### EXERCISE PROMPT
Using the listing below, work out how many lines contain the word "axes", and respond with that number alone.
──────────
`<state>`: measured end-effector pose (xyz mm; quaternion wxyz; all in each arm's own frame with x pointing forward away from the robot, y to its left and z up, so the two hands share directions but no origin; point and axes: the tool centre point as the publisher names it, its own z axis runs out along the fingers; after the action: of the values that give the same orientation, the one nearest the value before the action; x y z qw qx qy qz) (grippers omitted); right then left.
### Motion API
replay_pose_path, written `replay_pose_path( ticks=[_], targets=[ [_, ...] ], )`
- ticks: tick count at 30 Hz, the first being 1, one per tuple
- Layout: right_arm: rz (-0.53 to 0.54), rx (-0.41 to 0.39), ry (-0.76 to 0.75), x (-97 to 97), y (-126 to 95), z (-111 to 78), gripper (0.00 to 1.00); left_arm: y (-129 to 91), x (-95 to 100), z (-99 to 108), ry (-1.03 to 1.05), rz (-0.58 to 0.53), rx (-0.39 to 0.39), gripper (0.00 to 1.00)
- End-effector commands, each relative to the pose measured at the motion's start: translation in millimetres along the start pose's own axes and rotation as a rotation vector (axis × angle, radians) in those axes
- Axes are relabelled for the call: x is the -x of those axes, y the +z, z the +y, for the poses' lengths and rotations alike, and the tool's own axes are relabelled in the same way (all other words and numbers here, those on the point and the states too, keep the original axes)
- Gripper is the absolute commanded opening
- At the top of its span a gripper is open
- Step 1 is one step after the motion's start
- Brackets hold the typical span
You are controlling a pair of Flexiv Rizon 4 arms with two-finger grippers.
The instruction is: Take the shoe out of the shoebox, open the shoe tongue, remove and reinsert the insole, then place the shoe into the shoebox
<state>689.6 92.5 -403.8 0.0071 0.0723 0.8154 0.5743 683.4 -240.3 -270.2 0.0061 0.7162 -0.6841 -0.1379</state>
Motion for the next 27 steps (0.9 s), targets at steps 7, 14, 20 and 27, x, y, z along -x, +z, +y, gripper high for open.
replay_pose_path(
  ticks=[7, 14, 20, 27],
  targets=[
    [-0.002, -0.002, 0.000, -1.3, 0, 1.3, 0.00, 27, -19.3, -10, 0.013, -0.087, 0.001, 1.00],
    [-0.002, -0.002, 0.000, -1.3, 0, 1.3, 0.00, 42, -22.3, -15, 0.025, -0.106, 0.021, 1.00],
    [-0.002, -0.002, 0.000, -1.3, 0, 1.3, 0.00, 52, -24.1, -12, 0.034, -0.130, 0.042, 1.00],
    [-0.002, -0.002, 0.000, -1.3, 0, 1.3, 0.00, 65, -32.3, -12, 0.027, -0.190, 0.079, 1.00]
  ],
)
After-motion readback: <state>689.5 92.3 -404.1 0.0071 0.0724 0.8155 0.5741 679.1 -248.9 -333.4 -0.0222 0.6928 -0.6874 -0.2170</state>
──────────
### SOLUTION TO THIS EXERCISE
3